Идея показалась ему гениальной. Бесшумное и почти перестававшее замечаться перемещение («мерцание», сказал он себе) Пьеро от столика к столику с недолгой задержкой возле каждого превращало все вокруг в серию сцен, в живые картины, в ком-по-зи-ци-и, на ходу создаваемые бредящим художником, играющим духом, шалящим медиумом, и разница между искусством и жизнью – маленькой плоской сценой кабаре, на которой то и дело что-то происходило, и собственно залом, где царила Манон, – все размывалась, размывалась, размывалась… и вдруг пропадала полностью.
Когда Манон «пошла по рукам», ему уже шепнули, что обращать на нее внимания не надо.
Но он не смог. Скорее наоборот, он был весь внимание. Он не отрывал от нее глаз. Белый призрак передвигался и перекраивал пространство: не то бесплотный архитектор, чей материал – разреженный, но поддающийся сгущению воздух, не то плотный буддийский монах, сметающий рукавом только что созданный из цветного песка узор.

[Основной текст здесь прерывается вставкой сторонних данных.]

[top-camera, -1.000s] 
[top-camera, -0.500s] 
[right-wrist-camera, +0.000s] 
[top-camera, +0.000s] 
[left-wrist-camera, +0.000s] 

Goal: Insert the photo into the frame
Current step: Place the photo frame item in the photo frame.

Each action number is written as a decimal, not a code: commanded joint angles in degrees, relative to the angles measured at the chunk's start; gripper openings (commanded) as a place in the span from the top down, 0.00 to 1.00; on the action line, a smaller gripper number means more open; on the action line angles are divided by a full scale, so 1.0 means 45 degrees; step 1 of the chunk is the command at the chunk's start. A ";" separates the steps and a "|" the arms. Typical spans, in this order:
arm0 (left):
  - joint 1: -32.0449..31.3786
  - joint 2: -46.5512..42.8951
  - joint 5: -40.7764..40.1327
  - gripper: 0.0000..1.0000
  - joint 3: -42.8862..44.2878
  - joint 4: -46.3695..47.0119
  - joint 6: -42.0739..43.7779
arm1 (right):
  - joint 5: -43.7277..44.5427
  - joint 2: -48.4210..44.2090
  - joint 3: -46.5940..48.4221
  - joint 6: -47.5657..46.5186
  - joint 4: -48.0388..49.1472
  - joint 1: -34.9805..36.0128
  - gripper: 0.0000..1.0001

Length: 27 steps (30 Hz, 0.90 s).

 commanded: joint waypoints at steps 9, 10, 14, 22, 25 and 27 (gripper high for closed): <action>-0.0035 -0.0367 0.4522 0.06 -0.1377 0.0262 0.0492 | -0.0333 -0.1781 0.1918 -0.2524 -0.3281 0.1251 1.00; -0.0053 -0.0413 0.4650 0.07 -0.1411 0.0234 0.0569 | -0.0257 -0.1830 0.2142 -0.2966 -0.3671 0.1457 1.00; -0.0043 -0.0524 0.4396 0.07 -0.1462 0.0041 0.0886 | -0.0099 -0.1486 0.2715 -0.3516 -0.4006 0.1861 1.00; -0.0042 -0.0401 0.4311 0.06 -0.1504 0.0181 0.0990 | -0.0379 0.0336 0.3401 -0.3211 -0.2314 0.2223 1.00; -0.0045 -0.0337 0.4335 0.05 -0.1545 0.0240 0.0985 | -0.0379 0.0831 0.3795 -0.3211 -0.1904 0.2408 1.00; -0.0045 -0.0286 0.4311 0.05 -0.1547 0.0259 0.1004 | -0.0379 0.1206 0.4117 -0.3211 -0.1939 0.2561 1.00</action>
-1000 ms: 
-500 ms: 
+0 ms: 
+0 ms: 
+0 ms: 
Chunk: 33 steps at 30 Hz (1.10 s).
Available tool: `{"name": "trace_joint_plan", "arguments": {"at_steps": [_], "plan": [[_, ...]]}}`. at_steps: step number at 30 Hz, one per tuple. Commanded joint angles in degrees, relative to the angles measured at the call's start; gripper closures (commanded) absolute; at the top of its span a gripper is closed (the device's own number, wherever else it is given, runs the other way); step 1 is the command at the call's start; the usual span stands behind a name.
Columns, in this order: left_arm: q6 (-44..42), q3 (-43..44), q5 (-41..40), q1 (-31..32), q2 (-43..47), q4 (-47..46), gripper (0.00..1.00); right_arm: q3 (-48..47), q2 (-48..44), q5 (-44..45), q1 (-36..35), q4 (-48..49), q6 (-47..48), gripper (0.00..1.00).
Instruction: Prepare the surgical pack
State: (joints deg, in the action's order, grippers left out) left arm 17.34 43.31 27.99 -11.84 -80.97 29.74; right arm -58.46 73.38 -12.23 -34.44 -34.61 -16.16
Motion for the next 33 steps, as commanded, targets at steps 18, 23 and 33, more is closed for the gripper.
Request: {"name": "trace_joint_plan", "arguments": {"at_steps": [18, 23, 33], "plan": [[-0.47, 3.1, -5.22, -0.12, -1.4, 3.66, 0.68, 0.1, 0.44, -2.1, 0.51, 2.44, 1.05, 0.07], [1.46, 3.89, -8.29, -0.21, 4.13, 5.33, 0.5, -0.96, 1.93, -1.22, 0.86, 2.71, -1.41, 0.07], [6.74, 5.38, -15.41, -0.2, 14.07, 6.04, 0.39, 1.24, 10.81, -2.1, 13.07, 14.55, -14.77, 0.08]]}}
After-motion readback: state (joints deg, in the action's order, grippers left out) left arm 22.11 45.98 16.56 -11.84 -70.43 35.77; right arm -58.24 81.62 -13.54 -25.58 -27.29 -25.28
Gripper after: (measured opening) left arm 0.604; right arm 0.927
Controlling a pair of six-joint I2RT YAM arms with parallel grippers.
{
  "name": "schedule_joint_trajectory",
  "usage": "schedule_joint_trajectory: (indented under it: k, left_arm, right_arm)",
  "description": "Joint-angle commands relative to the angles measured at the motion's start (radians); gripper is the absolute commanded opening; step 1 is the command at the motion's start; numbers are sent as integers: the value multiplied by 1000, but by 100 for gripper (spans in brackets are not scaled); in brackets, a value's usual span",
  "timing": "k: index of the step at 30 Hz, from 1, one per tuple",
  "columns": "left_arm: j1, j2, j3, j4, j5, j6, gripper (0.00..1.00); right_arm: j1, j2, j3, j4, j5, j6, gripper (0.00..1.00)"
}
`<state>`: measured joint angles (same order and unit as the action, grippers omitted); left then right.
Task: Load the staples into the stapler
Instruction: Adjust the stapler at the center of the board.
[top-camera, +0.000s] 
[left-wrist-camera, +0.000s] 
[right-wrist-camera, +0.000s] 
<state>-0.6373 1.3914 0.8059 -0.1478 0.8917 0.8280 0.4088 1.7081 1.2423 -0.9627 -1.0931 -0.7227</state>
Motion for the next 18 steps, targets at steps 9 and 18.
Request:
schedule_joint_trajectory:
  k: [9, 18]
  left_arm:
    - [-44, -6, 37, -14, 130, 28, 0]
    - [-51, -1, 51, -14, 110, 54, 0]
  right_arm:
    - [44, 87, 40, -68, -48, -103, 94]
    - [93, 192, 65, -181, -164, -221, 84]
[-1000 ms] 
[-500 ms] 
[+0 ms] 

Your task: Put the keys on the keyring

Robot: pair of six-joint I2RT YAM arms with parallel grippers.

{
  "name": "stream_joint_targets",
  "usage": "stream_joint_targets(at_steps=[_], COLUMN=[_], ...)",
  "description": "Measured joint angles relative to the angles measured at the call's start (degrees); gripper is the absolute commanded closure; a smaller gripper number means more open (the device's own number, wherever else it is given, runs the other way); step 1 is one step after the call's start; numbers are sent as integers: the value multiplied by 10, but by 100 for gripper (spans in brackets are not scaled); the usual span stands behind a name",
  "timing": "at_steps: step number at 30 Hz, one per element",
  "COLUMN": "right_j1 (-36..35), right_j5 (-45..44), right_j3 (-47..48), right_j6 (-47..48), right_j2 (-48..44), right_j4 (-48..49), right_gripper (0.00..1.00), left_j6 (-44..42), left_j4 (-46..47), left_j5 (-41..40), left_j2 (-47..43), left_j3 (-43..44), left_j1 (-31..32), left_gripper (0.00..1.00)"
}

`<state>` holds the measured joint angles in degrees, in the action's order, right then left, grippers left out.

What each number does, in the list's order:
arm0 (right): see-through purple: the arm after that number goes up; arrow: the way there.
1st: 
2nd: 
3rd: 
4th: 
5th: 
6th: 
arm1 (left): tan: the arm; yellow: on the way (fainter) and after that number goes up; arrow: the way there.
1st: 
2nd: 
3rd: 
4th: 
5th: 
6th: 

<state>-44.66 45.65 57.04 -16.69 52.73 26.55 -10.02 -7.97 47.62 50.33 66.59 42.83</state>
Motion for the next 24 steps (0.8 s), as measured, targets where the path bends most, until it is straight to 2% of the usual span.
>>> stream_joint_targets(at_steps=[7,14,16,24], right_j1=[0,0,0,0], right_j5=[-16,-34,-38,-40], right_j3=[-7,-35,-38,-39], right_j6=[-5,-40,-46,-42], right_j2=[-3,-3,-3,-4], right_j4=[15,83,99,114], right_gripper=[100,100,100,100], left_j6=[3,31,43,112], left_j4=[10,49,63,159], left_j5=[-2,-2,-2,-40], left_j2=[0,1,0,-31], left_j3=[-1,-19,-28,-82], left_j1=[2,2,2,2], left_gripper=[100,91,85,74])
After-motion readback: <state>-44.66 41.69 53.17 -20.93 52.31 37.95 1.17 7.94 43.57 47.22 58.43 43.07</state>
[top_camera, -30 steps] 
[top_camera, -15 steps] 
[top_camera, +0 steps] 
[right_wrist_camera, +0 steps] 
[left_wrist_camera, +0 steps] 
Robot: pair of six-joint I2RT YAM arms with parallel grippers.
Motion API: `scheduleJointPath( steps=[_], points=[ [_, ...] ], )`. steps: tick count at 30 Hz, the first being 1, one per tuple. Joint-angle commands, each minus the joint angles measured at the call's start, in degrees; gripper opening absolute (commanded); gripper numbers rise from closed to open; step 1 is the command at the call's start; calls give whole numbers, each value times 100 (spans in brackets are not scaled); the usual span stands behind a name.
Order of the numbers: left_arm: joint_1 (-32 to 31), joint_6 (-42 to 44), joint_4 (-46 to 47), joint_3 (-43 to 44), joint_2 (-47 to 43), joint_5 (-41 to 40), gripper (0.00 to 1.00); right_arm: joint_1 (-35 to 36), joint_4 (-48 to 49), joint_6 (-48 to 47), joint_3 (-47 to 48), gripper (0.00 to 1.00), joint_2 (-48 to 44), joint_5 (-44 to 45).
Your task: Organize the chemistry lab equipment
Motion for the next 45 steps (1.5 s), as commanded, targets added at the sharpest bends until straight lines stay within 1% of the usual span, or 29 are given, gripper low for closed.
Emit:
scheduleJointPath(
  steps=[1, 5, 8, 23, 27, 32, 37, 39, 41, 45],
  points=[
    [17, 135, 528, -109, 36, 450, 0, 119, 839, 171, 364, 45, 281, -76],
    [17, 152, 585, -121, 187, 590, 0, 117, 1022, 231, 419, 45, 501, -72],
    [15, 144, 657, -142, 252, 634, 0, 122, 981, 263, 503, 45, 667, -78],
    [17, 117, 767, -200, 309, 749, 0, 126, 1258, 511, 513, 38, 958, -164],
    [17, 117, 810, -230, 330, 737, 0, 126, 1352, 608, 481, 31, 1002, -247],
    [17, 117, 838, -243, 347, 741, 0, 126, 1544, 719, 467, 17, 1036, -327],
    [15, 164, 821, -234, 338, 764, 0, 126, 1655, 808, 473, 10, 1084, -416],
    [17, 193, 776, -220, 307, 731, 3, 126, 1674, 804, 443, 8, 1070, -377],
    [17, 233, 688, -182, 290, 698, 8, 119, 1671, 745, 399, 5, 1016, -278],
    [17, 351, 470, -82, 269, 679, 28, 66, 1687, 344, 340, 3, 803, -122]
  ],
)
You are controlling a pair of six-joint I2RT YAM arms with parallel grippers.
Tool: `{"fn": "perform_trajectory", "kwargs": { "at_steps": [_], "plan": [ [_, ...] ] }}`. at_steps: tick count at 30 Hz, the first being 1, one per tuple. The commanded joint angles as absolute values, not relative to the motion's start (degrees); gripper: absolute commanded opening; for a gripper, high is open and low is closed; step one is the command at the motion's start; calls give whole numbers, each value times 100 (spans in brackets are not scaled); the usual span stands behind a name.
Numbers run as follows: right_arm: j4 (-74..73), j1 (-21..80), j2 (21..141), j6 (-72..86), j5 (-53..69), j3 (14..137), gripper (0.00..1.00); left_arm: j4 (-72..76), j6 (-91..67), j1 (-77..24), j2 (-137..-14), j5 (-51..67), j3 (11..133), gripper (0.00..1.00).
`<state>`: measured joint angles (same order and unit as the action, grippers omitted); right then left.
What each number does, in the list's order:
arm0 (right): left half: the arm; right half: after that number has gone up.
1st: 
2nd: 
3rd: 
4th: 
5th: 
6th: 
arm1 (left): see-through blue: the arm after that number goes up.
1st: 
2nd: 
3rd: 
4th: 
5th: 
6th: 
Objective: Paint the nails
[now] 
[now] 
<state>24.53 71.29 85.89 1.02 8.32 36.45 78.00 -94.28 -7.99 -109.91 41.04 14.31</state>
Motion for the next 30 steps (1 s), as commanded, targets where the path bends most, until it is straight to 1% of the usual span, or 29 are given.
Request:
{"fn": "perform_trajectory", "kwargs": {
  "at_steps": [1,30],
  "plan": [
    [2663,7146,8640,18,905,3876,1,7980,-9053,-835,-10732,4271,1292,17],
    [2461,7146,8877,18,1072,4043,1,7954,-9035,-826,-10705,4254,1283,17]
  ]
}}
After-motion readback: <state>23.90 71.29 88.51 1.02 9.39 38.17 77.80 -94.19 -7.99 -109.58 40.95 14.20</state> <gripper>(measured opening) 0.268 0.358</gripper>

Подсев к их столику, Манон обратила неподвижные свои глаза на него. В глазах ничего не было – словно Манон пребывала в состоянии медитации. Ему стало не по себе.
– Не дрейфь, – громко, не стесняясь присутствия Манон, сказал Хельмут, – она не видит тебя.
Сделалось неловко за Хельмута: видит или не видит, но обсуждать Манон так, словно ее нет (да еще и в третьем лице), некрасиво. Пусть даже Манон – часть интерьера, как обозначил ее роль в пространстве развязный Хельмут.
– Пожалуйста, извините, – сказал он Манон.
– Она всегда молчит, – опять встрял Хельмут. – Ее даже один дурак…
– …вроде тебя, – поспешил заметить он.
– …вроде меня, – охотно и добродушно присоединился Хельмут, – в прошлом году, на Сильвестр, зажигалкой поджег, балахон вспыхнул, волосы, кошмар… она и тогда ни звука не издала. Потом в больнице долго лежала, мы к ней, как на работу, ходили всем кабаком. Это с тех пор она бритая, – Хельмут склонился к сидевшей в позе мыслителя Манон и со всевозможной осторожностью поцеловал ее в макушку.
Получалось, дураком-то был он, а не Хельмут.
То, что потом он как-то оказался под одной простыней с Манон у нее дома, было и непонятно, и неважно. Он даже не помнил, что там происходило, под этой простыней, но так, как они говорили с Манон, он не говорил еще ни с кем в жизни. Они говорили вечер, ночь, день, сделали перерыв на выступление Манон в кабаре, отменили последующие выступления, вернулись к ней и говорили опять и опять… четверо суток, беспрерывно. Ели они что-нибудь, пили? Он не помнил. Они могли бы заговориться насмерть, ибо такова была их форма любви: любовь-речь.
– Давай теперь не скоро встретимся, – сказала Манон перед самым его отлетом в Копенгаген. – Не то я точно умру, а мне еще рано. Я сама объявлюсь, ладно?
Больше они не встретились никогда. Пока никогда, у «никогда» тоже есть ограничения.
Уехав из Берлина, он знал все о Манон. Все, кроме фамилии, возраста, образования, национальной принадлежности, семьи, из которой она происходила, круга друзей, заработка, распорядка жизни и номера телефона.
Он вздохнул – и позвонил Хельмуту.
Хельмут сказал, что Манон нет в Берлине, что кабаре на гастролях… эээ, чуть ли, кстати, не в Дании, а зачем тебе, ты в Берлине?
– Я не в Берлине, – через силу сказал он.
Хельмут явно не поверил: слишком под ударением оказалось «не».
Да он и сам себе не поверил. Только что, во всяком случае, он был в Берлине вместе с Манон. И, кажется, даже еще не успел вернуться.
Но надо сосредоточиться на Хельсинки: он все-таки впервые в этом городе – и не абы каком городе, а городе, с которым связано чуть ли не самое дорогое его воспоминание.